Tenía razón en sentirme culpable. Es difícil exagerar la carga que mi

familia tuvo que soportar por mi causa durante aquellos dos años de

campaña para presidente: lo mucho que me apoyé en la fortaleza y las

habilidades para la crianza de Michelle, y cuánto dependía del increíble

buen humor y la madurez de mis hijas. Un poco antes aquel verano,

Michelle había accedido a llevar a las niñas y acompañarme mientras hacía

campaña en Butte, Montana, el Cuatro de Julio, fecha en la que además

Malia cumplía diez años. Mi hermana Maya y su familia decidieron venir

también.

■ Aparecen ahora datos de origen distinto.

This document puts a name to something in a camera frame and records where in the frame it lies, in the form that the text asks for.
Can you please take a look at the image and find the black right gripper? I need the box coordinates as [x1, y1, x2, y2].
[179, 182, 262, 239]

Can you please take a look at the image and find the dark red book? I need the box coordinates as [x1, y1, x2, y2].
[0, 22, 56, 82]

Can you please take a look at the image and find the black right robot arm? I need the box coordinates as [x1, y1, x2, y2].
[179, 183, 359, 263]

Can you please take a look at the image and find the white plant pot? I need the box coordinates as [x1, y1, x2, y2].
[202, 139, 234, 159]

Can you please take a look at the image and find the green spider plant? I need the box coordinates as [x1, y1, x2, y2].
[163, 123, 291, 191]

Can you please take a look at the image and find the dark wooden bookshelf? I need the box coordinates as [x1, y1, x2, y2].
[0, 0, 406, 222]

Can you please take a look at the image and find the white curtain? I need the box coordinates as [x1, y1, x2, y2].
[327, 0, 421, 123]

Pasamos un buen rato aquel día, visitamos un museo de minería y

nos perseguimos con pistolas de agua, aunque la mayor parte del tiempo

seguí comprometido con conseguir votos. Obedientes, las niñas caminaron

trabajosamente a mi lado mientras estrechaba manos por toda la ruta del

desfile local. Estuvieron de pie bajo el sol escuchando un mitin por la tarde.

Y por la noche, después de que los fuegos artificiales que les había

prometido se cancelaran a causa de una tormenta, celebramos una fiesta de

cumpleaños improvisada en un salón de conferencias sin ventanas en el piso

inferior del Holiday Inn. Nuestro equipo de avanzada había hecho todo lo

posible por animar el lugar con unos globos. Había pizza, ensalada y una

tarta de supermercado. Sin embargo, mientras veía a Malia apagar las velas

y pedir un deseo para el año siguiente, me pregunté si se sentiría

decepcionada, si más adelante recordaría aquel día como un testimonio de

lo equivocadas que fueron las prioridades de su padre.

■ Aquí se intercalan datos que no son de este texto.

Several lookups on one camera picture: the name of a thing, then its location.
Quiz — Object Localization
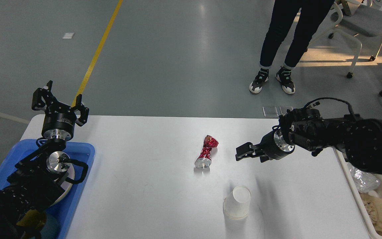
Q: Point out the blue plastic tray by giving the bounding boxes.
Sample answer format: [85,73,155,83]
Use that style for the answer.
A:
[0,139,95,239]

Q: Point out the pink plate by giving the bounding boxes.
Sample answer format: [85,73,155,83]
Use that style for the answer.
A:
[46,151,75,206]

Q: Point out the person in black trousers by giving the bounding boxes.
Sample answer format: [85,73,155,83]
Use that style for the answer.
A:
[249,0,335,95]

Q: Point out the grey office chair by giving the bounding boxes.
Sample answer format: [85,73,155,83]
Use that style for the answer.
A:
[310,0,382,79]

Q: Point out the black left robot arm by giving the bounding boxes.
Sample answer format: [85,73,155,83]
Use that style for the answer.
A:
[0,80,89,239]

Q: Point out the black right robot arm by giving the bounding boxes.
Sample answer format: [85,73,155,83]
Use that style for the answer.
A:
[235,99,382,174]

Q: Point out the crushed red soda can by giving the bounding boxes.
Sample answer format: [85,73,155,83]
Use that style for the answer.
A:
[194,135,219,169]

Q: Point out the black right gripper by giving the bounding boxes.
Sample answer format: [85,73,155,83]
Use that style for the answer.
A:
[235,129,295,163]

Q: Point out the brown paper ball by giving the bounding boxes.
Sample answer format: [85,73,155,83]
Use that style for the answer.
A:
[363,198,382,233]

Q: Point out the aluminium foil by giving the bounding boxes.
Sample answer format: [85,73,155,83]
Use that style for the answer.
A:
[346,162,380,193]

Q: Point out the brown paper bag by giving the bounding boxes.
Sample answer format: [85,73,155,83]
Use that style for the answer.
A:
[360,193,382,237]

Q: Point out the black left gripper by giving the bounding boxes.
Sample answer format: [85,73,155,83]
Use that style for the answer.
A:
[32,80,90,141]

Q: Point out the white paper cup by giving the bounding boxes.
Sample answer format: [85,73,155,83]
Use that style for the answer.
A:
[223,186,251,220]

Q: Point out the dark teal mug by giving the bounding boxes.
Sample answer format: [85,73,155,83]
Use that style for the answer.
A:
[16,210,60,239]

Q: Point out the floor outlet plate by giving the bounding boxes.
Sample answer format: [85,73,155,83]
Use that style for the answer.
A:
[262,106,279,118]
[279,106,294,115]

Justo en ese momento, Kristen Jarvis, una de las jóvenes asistentes de

Michelle, sacó un iPod y lo conectó a unos altavoces portátiles. Malia y

Sasha me cogieron de la mano y me levantaron de la silla. Enseguida estaba

todo el mundo bailando al son de Beyoncé y los Jonas Brothers. Sasha daba

vueltas, Malia sacudía sus rizos cortos, Michelle y Maya se partían de risa

mientras yo alardeaba con mis mejores pasos de padre. Media hora más

tarde, cuando ya estábamos todos felizmente sin aliento, Malia se acercó y

se sentó en mis rodillas.

«Papi —dijo—, este es el mejor cumpleaños de mi vida.»